Exercise => State, as a number alone, how many lines of the data contain the string "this".

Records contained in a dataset
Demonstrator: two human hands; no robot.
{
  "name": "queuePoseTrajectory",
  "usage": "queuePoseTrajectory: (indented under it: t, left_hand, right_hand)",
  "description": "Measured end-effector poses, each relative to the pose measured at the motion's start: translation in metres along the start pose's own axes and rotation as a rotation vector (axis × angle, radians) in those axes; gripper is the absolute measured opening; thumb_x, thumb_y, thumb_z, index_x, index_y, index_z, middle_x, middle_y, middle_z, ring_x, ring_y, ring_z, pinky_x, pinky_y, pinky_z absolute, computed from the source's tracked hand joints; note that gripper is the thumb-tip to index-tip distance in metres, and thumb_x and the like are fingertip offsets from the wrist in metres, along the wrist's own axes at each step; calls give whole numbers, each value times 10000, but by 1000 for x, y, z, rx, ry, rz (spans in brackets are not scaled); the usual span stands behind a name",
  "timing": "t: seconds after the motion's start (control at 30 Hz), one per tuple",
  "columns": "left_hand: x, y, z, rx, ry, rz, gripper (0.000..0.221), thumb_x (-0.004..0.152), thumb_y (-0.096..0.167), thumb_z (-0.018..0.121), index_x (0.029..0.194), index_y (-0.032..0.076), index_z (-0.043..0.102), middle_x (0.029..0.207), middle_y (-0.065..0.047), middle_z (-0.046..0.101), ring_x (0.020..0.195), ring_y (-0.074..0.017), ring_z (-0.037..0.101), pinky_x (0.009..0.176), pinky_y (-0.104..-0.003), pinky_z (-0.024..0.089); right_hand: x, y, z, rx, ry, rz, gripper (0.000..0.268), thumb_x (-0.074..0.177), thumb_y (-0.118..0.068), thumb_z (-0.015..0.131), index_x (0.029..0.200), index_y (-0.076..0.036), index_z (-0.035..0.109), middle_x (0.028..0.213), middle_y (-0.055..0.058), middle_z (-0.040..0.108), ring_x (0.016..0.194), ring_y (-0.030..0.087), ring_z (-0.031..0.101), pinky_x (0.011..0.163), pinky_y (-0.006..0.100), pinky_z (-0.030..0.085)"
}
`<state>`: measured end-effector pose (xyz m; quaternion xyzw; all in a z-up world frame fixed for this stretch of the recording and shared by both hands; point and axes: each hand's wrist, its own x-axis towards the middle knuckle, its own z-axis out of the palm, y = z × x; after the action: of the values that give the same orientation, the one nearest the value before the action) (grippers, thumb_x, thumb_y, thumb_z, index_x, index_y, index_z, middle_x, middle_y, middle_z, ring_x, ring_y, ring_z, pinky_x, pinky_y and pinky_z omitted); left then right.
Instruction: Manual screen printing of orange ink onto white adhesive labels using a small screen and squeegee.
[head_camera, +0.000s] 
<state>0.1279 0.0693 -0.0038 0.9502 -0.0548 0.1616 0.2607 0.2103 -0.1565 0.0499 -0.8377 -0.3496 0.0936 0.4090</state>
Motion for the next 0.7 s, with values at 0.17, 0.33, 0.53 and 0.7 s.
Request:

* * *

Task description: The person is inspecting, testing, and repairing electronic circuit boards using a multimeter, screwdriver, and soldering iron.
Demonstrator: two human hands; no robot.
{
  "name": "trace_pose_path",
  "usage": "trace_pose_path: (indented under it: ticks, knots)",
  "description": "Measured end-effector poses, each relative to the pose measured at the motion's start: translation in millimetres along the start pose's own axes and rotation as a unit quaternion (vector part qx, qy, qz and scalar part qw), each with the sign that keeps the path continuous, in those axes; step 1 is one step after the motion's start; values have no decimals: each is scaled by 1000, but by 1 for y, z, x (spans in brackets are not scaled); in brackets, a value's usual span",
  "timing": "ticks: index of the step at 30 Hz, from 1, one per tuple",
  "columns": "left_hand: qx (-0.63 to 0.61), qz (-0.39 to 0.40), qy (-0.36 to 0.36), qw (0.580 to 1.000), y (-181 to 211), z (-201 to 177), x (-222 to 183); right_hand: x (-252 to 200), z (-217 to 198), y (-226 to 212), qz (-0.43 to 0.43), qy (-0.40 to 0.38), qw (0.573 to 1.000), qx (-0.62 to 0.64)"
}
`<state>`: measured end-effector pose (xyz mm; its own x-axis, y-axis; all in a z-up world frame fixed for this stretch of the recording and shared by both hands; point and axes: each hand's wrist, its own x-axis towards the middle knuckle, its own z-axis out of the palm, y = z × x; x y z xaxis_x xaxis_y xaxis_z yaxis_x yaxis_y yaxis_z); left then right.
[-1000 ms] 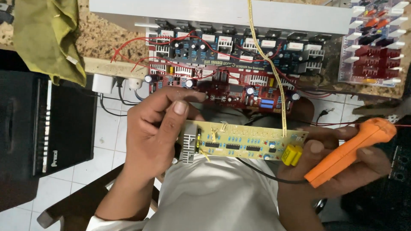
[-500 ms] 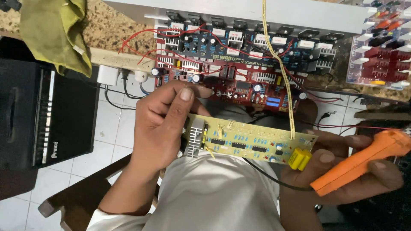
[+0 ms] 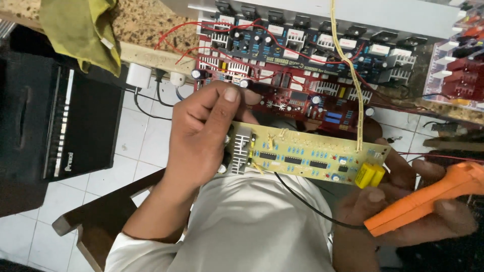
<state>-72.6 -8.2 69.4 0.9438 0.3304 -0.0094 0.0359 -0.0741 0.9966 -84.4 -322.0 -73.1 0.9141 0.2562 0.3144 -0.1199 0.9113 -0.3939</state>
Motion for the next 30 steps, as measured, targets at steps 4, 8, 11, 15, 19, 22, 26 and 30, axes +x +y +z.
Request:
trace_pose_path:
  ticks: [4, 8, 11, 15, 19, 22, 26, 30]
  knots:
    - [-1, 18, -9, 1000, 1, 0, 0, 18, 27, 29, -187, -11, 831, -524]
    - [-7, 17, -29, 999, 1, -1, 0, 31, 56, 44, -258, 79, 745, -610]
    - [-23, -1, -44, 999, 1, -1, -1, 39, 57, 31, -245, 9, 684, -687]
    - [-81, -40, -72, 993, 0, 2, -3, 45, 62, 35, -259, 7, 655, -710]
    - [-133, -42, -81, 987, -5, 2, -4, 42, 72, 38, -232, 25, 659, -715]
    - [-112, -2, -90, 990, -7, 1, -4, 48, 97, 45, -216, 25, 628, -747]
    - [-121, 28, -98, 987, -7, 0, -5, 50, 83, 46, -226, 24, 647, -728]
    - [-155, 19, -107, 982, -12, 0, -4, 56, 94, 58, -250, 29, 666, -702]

Response area => 2